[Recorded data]
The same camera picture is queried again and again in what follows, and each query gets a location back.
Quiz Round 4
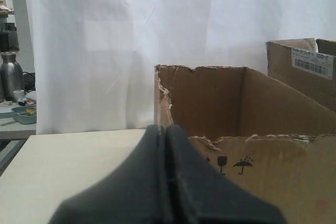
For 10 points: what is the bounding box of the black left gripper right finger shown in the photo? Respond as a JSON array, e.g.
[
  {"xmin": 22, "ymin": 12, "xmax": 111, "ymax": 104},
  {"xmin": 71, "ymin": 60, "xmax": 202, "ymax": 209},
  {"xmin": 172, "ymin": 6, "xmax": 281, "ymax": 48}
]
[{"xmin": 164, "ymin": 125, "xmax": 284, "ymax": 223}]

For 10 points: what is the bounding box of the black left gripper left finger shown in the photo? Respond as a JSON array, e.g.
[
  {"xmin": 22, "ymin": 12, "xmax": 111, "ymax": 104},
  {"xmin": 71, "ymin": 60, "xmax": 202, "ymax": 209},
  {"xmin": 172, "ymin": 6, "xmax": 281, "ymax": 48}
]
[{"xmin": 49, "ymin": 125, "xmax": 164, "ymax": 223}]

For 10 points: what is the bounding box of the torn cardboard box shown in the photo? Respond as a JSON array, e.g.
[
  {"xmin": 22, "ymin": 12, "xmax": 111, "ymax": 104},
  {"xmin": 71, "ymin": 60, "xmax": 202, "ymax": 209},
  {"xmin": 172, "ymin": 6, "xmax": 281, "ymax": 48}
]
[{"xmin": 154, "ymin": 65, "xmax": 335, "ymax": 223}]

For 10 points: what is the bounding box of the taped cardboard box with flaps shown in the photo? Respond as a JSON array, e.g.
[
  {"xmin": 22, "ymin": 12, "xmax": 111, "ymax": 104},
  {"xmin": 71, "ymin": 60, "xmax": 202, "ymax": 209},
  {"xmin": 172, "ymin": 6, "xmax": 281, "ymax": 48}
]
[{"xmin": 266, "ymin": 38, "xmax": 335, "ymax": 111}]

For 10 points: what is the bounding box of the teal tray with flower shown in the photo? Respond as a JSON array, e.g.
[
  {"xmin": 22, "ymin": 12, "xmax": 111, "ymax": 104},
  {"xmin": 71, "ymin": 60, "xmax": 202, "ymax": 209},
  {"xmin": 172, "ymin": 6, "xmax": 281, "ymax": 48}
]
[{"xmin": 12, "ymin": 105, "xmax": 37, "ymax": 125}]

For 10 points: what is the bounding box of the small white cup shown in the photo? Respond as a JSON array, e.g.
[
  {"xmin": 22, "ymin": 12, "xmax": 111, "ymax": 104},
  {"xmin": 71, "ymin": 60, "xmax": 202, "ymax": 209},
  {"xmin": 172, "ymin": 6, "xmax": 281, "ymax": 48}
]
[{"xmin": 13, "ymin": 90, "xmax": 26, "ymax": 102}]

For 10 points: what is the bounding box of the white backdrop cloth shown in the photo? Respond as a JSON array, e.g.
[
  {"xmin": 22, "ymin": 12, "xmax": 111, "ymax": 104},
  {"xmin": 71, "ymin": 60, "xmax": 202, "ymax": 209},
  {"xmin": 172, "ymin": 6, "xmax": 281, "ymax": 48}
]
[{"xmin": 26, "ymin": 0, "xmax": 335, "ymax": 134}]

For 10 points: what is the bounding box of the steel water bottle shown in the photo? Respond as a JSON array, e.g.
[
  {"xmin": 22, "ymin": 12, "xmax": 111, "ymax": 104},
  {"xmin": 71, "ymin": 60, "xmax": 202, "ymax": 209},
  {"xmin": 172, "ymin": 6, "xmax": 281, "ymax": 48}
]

▶ **ASSIGNMENT**:
Word for word, restate all of the data, but do not copy the pictures.

▶ **YOUR RESPONSE**:
The same camera picture is queried again and again in what follows, and each query gets a location back.
Quiz Round 4
For 10 points: what is the bounding box of the black left gripper right finger shown in the photo? Respond as a JSON array, e.g.
[
  {"xmin": 22, "ymin": 12, "xmax": 111, "ymax": 104},
  {"xmin": 71, "ymin": 60, "xmax": 202, "ymax": 209},
  {"xmin": 172, "ymin": 6, "xmax": 281, "ymax": 48}
]
[{"xmin": 164, "ymin": 125, "xmax": 284, "ymax": 223}]

For 10 points: what is the bounding box of the black left gripper left finger shown in the photo? Respond as a JSON array, e.g.
[
  {"xmin": 22, "ymin": 12, "xmax": 111, "ymax": 104},
  {"xmin": 71, "ymin": 60, "xmax": 202, "ymax": 209},
  {"xmin": 172, "ymin": 6, "xmax": 281, "ymax": 48}
]
[{"xmin": 49, "ymin": 125, "xmax": 164, "ymax": 223}]

For 10 points: what is the bounding box of the torn cardboard box shown in the photo? Respond as a JSON array, e.g.
[
  {"xmin": 22, "ymin": 12, "xmax": 111, "ymax": 104},
  {"xmin": 71, "ymin": 60, "xmax": 202, "ymax": 209},
  {"xmin": 172, "ymin": 6, "xmax": 281, "ymax": 48}
]
[{"xmin": 154, "ymin": 65, "xmax": 335, "ymax": 223}]

For 10 points: what is the bounding box of the taped cardboard box with flaps shown in the photo? Respond as a JSON array, e.g.
[
  {"xmin": 22, "ymin": 12, "xmax": 111, "ymax": 104},
  {"xmin": 71, "ymin": 60, "xmax": 202, "ymax": 209},
  {"xmin": 172, "ymin": 6, "xmax": 281, "ymax": 48}
]
[{"xmin": 266, "ymin": 38, "xmax": 335, "ymax": 111}]

For 10 points: what is the bounding box of the teal tray with flower shown in the photo? Respond as a JSON array, e.g.
[
  {"xmin": 22, "ymin": 12, "xmax": 111, "ymax": 104},
  {"xmin": 71, "ymin": 60, "xmax": 202, "ymax": 209},
  {"xmin": 172, "ymin": 6, "xmax": 281, "ymax": 48}
]
[{"xmin": 12, "ymin": 105, "xmax": 37, "ymax": 125}]

For 10 points: what is the bounding box of the small white cup shown in the photo? Respond as a JSON array, e.g.
[
  {"xmin": 22, "ymin": 12, "xmax": 111, "ymax": 104},
  {"xmin": 71, "ymin": 60, "xmax": 202, "ymax": 209},
  {"xmin": 172, "ymin": 6, "xmax": 281, "ymax": 48}
]
[{"xmin": 13, "ymin": 90, "xmax": 26, "ymax": 102}]

For 10 points: what is the bounding box of the white backdrop cloth shown in the photo? Respond as a JSON array, e.g.
[
  {"xmin": 22, "ymin": 12, "xmax": 111, "ymax": 104},
  {"xmin": 71, "ymin": 60, "xmax": 202, "ymax": 209},
  {"xmin": 172, "ymin": 6, "xmax": 281, "ymax": 48}
]
[{"xmin": 26, "ymin": 0, "xmax": 335, "ymax": 134}]

For 10 points: what is the bounding box of the steel water bottle shown in the photo? Respond as a JSON array, e.g.
[
  {"xmin": 22, "ymin": 12, "xmax": 111, "ymax": 104},
  {"xmin": 71, "ymin": 60, "xmax": 202, "ymax": 209},
  {"xmin": 172, "ymin": 6, "xmax": 281, "ymax": 48}
]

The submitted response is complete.